241274 In-hospital formula supplementation associated with shorter breastfeeding duration in two separate cohorts of first-time mothers intending to exclusively breastfeed

Monday, October 31, 2011: 8:50 AM

Laurie Nommsen-Rivers, PhD, RD, IBCLC , Department of Pediatrics, Cincinnati Children's Hospital, Cincinnati, OH
Caroline Chantry, MD , Medical Center, University of California Davis, Sacramento, CA
Janet Peerson, MS , Department of Nutrition, University of California Davis, Davis, CA
Bin Huang, PhD , Department of Pediatrics, Cincinnati Children's Hospital Medical Center, Cincinnati, OH
Erin Wagner, MS , Department of Pediatrics, Cincinnati Children's Hospital Medical Center, Cincinnati, OH
Kathryn G. Dewey, PhD , Nutrition, University of California, Davis, Davis, CA
Background: The extent to which in-hospital formula supplementation (H-formula) affects breastfeeding duration, after adjusting for maternal BF intentions, is not known.
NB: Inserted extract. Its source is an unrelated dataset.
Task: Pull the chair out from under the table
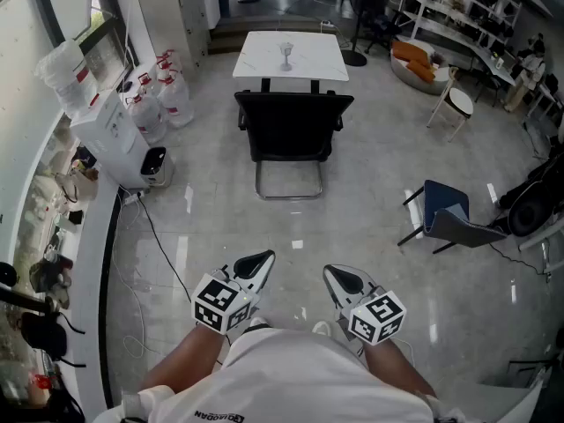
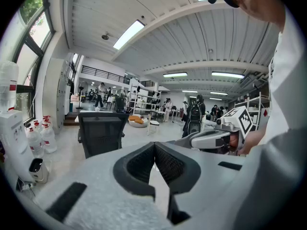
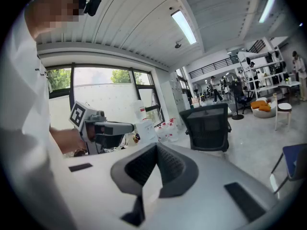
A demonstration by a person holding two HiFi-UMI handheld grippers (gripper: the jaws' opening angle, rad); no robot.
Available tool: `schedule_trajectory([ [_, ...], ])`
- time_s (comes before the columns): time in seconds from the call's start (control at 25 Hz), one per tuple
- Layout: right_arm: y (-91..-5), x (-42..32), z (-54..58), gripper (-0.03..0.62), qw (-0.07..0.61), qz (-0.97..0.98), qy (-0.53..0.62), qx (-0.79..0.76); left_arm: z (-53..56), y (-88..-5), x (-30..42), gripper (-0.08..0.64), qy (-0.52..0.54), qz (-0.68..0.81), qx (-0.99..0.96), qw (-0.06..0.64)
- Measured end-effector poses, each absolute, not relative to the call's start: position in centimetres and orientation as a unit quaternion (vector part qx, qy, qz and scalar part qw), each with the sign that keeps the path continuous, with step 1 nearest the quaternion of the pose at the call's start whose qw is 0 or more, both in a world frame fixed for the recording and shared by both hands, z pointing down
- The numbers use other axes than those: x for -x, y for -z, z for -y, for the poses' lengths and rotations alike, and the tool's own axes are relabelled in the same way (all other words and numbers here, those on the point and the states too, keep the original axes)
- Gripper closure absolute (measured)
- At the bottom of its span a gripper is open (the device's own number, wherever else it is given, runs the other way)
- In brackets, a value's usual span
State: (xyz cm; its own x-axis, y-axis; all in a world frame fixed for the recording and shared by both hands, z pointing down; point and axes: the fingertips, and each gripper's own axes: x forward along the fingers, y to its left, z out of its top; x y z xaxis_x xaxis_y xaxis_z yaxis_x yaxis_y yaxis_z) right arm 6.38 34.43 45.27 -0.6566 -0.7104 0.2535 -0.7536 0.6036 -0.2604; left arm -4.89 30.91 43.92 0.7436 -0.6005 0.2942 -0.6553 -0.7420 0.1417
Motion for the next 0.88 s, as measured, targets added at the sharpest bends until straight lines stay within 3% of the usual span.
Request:
schedule_trajectory([
  [0.56,-45.3,-5.4,-34.4,0.587,0.044,0.895,-0.184,-0.404,-31.3,-44.8,5.0,0.552,-0.110,0.330,-0.928,0.132],
  [0.88,-45.9,-3.0,-34.2,0.588,0.066,0.896,-0.178,-0.402,-30.8,-44.7,7.1,0.552,-0.103,0.328,-0.930,0.131],
])
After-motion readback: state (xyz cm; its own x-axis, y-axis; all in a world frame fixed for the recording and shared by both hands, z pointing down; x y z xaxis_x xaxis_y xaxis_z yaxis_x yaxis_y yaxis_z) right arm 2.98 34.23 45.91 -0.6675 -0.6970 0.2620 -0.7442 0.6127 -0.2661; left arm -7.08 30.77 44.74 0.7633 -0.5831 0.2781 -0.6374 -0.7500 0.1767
Objective: To examine if H-formula predicts shorter breastfeeding duration after taking into account exclusive breastfeeding (EBF) intentions.

Design: We examined our objective in two cohorts. In cohort 1, we enrolled primiparas (50% low-income) prenatally from an academic medical center and followed to 2 months postpartum. In cohort 2, we enrolled primiparas (all low-income) at 2515 hours postpartum from a private non-profit hospital and followed 6 months. In both cohorts, we assessed strength of EBF intentions with the Infant Feeding Intentions (IFI) Scale at enrollment and recorded frequency of H-formula from a combination of maternal report at day 3 and the medical record. We restricted our analyses to those with EBF intentions and full-term deliveries.

Results: Cohort 1:Of 407 participants intending EBF, 189(46%) of their infants received H-Formula. 32% among H-Formula, versus 9% among no H-Formula, stopped breastfeeding before 60 days; Relative Risk (RR)[95% Confidence Interval (CI)]=3.5[2.2-5.6], p<0.0001; Adjusted RR, with IFI score=3.3[2.0-5.5], p<0.0001. Cohort 2: Of 121 participants intending EBF, 63(52%) of their infants received H-Formula. Adjusting for IFI score, the hazard of stopping full breastfeeding increased 14% for every H-Formula incident (P=0.0002).

Conclusions: H-formula supplementation is significantly associated with poorer breastfeeding outcomes in two separate cohorts of first-time mothers planning EBF. In both cohorts, the risk remained significant even after adjusting for strength of EBF intentions. These results support efforts to minimize in-hospital formula supplementation.

Learning Areas:
Administration, management, leadership
Advocacy for health and health education
Program planning

Learning Objectives:
1. Describe the extent to which in-hospital formula supplementation is associated with increased risk of shorter breastfeeding duration among mothers intending to exclusively breastfeed.

Keywords: Breastfeeding, Maternal and Child Health

Presenting author's disclosure statement:

Qualified on the content I am responsible for because: In collaboration with my co-authors, I was involved in designing and conducting the research, analyzing the data and writing up the results for the studies presented in the abstract.
Any relevant financial relationships? No

I agree to comply with the American Public Health Association Conflict of Interest and Commercial Support Guidelines, and to disclose to the participants any off-label or experimental uses of a commercial product or service discussed in my presentation.